- Native name: Γεώργιος Ξενόπουλος
- Church: Roman Catholic Church
- Diocese: Syros Santorini Crete
- Appointed: 22 February 1947 (Syros & Santorini) 1952 (Crete)
- Term ended: 27 June 1974
- Predecessor: Timotheos Georgios Raymoundos, OFM Cap (Syros & Santorini) Arsenio da Corfù, OFM Cap (Crete)
- Successor: Frangiskos Papamanolis, OFM Cap

Orders
- Ordination: 31 July 1926
- Consecration: 20 July 1947 by Giovanni Francesco Filippucci

Personal details
- Born: Γεώργιος Ξενόπουλος 23 August 1898 Syros, Greece
- Died: 28 January 1980 (aged 81) Greece

= Georgios Xenopoulos =

Greek Jesuit and Catholic prelate (1898–1980)

Georgios Xenopoulos, SJ (Γεώργιος Ξενόπουλος; 23 August 1898 – 28 January 1980) was a Greek Jesuit and prelate of the Catholic Church. From 1947 until his retirement in 1974, he was the Bishop of Santorini and the Bishop of Syros.

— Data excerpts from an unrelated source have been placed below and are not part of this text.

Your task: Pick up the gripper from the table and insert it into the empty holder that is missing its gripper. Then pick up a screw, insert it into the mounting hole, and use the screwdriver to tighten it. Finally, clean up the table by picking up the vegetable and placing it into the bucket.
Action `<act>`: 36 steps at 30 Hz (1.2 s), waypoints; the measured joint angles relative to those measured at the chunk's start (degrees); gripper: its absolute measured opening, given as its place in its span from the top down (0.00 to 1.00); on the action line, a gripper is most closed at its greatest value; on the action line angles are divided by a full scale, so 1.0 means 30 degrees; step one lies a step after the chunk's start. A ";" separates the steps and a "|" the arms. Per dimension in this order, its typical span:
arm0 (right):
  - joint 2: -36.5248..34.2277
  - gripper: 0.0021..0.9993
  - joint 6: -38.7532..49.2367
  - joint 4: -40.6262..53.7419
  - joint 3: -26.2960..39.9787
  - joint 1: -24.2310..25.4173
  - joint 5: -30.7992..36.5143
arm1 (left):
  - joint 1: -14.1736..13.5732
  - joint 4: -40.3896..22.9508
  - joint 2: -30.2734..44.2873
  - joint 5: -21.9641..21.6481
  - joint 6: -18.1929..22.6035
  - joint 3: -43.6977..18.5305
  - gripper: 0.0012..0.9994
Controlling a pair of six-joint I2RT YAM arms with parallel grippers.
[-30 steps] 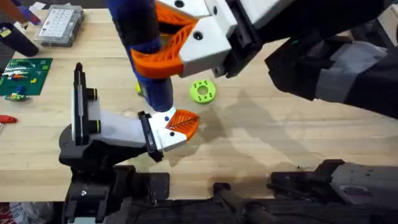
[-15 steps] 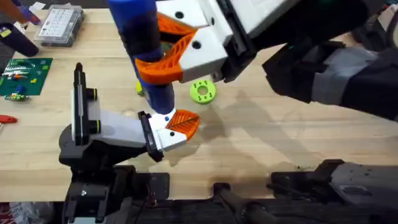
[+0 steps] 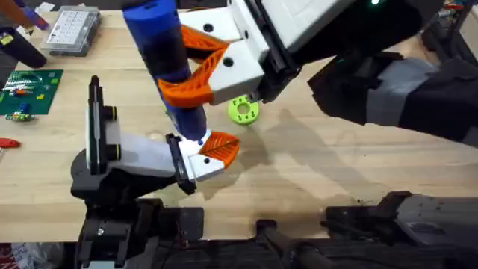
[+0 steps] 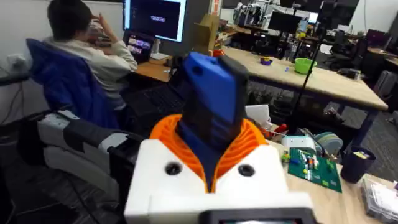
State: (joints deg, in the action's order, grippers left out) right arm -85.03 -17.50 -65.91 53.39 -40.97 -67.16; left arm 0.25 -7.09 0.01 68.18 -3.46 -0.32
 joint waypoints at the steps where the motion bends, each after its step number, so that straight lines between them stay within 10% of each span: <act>1: -0.0040 0.98 0.0000 0.0007 0.0000 0.0000 0.0000 | 0.0000 0.0000 0.0004 0.0000 0.0000 0.0000 1.00; 36: -0.0163 0.98 0.0437 0.0036 -0.0576 0.0087 0.0017 | 0.0000 -0.0005 0.0003 0.0000 0.0000 0.0000 1.00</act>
State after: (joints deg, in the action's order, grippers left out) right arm -85.52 -16.19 -65.80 51.66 -40.71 -67.10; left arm 0.25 -7.11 0.02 68.18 -3.46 -0.32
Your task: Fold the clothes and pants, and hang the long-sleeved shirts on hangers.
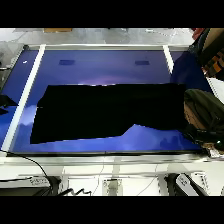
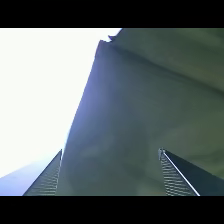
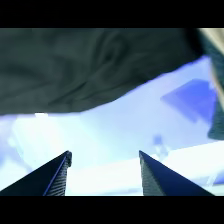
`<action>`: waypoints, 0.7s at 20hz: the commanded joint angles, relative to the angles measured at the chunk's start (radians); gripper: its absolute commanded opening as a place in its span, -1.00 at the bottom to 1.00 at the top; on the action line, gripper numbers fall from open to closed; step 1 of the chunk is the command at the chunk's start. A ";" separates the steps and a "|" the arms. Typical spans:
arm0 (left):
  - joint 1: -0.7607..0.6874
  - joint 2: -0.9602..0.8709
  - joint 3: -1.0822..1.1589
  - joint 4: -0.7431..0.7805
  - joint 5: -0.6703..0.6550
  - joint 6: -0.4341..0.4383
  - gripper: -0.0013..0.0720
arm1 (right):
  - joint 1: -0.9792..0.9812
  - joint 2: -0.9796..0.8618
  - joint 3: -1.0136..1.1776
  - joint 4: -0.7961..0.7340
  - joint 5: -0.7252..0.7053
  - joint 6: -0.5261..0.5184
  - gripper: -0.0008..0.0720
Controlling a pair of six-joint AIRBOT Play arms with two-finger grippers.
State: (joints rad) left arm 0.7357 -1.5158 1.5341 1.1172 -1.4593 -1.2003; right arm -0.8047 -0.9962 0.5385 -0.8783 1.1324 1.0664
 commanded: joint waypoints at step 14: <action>0.016 0.116 -0.323 -0.004 0.200 -0.061 0.69 | 0.265 -0.089 -0.119 0.321 -0.713 0.173 0.05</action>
State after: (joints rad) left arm 0.7498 -1.4574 1.2945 1.0801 -1.3403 -1.2572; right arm -0.5785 -1.0740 0.4210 -0.5697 0.4931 1.2041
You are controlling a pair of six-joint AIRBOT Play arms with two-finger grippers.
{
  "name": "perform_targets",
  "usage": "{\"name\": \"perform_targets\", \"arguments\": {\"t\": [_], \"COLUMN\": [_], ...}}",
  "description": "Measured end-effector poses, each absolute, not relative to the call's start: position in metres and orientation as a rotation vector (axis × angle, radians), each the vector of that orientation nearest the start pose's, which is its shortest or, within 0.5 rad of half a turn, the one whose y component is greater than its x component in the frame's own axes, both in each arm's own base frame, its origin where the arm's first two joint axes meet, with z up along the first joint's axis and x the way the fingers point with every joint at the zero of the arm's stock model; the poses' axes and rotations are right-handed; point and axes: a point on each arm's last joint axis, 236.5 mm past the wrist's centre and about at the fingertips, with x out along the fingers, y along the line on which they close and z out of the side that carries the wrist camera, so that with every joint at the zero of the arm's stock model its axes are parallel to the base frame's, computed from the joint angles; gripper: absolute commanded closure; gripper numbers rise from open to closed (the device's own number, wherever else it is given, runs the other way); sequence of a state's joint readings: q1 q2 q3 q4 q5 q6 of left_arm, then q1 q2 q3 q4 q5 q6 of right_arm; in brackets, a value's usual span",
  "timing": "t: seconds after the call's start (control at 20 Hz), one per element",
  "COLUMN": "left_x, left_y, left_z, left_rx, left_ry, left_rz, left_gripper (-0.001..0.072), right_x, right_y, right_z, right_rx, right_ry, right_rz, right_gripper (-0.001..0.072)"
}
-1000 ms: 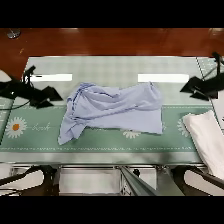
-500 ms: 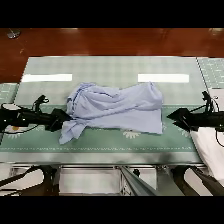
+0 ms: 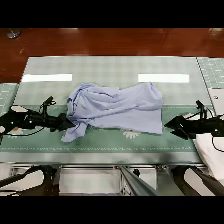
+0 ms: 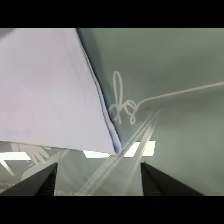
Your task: Fold the shirts.
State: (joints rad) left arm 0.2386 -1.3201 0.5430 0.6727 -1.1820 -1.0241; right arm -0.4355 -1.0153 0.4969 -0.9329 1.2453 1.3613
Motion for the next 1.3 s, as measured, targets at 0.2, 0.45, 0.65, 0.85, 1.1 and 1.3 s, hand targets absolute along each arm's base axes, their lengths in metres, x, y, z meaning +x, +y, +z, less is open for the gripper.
{"name": "perform_targets", "arguments": {"t": [0.2,0.45,0.65,0.85,1.1,1.3], "left_x": [0.248,0.25,0.263,0.309,0.384,0.361], "left_y": [-0.12,-0.121,-0.126,-0.121,-0.104,-0.093], "left_z": [-0.093,-0.092,-0.078,-0.016,0.194,0.394], "left_rx": [-0.827,-0.837,-0.865,-0.781,-0.492,-0.216], "left_ry": [1.501,1.493,1.435,1.264,0.752,0.296], "left_rz": [-0.499,-0.503,-0.534,-0.617,-0.667,-0.584], "left_gripper": [0.0687,0.0687,0.0688,0.0688,0.0689,0.0689], "right_x": [0.223,0.255,0.292,0.357,0.432,0.382], "right_y": [0.065,0.092,0.116,0.125,0.11,0.103], "right_z": [-0.09,-0.1,-0.086,-0.005,0.236,0.403], "right_rx": [0.833,0.796,0.692,0.535,0.287,0.16], "right_ry": [1.562,1.582,1.534,1.353,0.8,0.417], "right_rz": [0.156,0.186,0.281,0.412,0.448,0.446], "right_gripper": [0.0099,0.0442,0.0686,0.0686,0.0686,0.0686]}}
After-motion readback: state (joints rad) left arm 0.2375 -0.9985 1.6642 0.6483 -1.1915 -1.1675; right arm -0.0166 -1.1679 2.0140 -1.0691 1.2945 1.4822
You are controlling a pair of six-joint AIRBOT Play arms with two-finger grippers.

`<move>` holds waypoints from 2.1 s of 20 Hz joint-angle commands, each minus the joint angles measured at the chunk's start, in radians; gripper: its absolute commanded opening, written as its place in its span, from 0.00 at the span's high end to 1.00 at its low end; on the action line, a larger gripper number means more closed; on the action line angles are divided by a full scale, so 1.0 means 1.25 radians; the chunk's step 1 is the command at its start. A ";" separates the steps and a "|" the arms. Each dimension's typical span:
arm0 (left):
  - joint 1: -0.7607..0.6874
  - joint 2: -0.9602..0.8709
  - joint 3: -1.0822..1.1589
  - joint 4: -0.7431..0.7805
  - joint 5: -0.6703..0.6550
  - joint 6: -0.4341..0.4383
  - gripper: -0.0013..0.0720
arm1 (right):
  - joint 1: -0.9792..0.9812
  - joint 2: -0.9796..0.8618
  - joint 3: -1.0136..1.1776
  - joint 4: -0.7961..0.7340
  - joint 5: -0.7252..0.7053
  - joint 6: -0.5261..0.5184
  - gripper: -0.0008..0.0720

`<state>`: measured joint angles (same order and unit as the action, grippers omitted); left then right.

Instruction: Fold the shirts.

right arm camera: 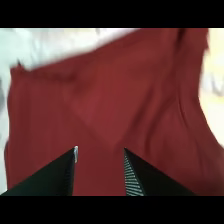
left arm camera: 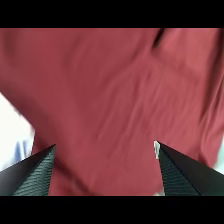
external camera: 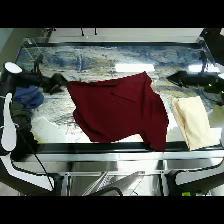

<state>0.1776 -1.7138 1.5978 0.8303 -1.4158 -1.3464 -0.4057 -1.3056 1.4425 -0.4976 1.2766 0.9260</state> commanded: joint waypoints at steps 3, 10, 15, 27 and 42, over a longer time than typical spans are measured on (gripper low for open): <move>0.001 0.057 -0.314 0.033 -0.045 0.042 0.04 | -0.070 0.092 -0.189 -0.159 0.067 0.056 0.53; -0.135 0.077 -0.541 0.025 0.031 0.087 0.04 | -0.080 0.116 -0.305 -0.269 0.052 0.109 0.45; -0.187 0.077 -0.555 0.011 0.122 0.087 0.37 | -0.080 0.116 -0.356 -0.314 0.008 0.100 0.45; -0.010 0.219 -0.556 0.090 0.023 0.107 0.96 | -0.069 0.054 -0.366 -0.346 -0.012 0.094 0.45; 0.020 0.278 -0.529 -0.002 -0.021 0.143 0.96 | 0.110 0.127 -0.334 -0.006 0.043 -0.019 0.96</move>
<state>0.1974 -1.4078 0.9119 0.9138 -1.4055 -1.2022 -0.2676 -1.2354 0.9939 -0.6949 1.2839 0.9550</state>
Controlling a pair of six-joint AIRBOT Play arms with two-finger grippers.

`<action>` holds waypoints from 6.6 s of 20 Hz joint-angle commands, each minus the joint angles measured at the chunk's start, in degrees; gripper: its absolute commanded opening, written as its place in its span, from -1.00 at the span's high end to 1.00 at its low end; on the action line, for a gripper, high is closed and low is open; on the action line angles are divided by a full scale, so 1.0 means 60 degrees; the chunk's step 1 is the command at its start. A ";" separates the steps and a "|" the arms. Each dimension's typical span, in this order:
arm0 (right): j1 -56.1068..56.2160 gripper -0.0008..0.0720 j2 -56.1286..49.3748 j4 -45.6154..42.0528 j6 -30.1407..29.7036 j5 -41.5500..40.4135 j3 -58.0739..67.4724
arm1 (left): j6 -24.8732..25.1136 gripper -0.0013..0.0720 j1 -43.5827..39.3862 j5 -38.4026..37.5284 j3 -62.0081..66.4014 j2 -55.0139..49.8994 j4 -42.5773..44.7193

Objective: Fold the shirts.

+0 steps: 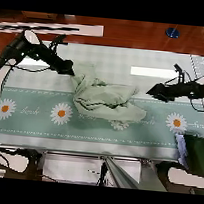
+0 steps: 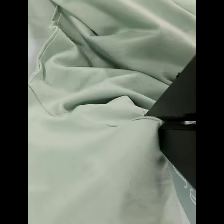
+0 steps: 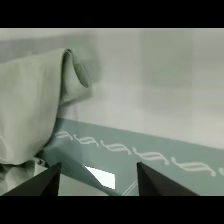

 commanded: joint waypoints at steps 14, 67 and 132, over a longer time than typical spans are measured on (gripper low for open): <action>0.2517 0.90 -0.1446 0.3282 -0.0215 -0.2455 -0.0127 | 0.0251 0.91 0.0018 -0.0076 0.0011 0.0127 0.0000; 0.0135 0.90 -0.1177 -0.3064 0.2062 0.2164 0.6747 | 0.0506 0.91 -0.0991 0.4386 -0.2608 0.2925 -0.0317; -0.5737 -0.38 0.1242 -0.3636 -0.0120 0.4299 -0.0572 | 0.1912 0.91 0.1089 0.0674 -0.8652 0.2765 -0.1825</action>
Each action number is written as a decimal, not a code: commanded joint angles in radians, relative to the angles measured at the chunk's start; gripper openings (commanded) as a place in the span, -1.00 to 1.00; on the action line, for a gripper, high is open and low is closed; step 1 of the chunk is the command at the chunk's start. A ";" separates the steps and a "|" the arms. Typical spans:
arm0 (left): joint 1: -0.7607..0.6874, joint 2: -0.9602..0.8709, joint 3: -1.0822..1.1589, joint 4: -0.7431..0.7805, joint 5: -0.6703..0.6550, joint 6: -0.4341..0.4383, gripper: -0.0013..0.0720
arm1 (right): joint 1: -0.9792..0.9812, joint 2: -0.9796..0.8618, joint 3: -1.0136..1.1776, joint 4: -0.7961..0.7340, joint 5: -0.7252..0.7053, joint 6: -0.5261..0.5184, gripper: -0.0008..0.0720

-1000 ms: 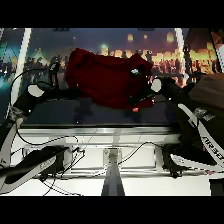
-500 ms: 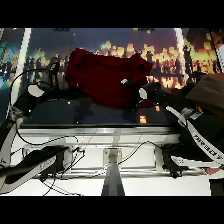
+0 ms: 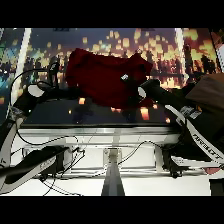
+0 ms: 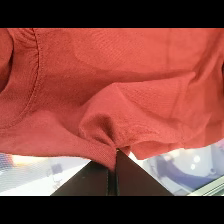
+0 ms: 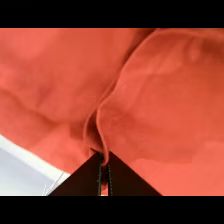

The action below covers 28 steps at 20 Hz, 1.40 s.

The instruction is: Fold the clothes and pants, and hang the long-sleeved shirts on hangers.

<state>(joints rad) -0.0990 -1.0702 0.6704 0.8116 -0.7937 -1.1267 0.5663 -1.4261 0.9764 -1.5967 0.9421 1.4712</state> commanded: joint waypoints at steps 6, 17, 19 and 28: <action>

In addition, he was at various times the apostolic administrator of the Archdiocese of Athens, the Diocese of Crete, and the Apostolic Vicariate of Salonica. He died in 1980, aged 81.

== Biography ==
Xenopoulos was born on 23 August 1898 in Syros, Greece. He joined the Society of Jesus and was ordained to the priesthood on 31 July 1926.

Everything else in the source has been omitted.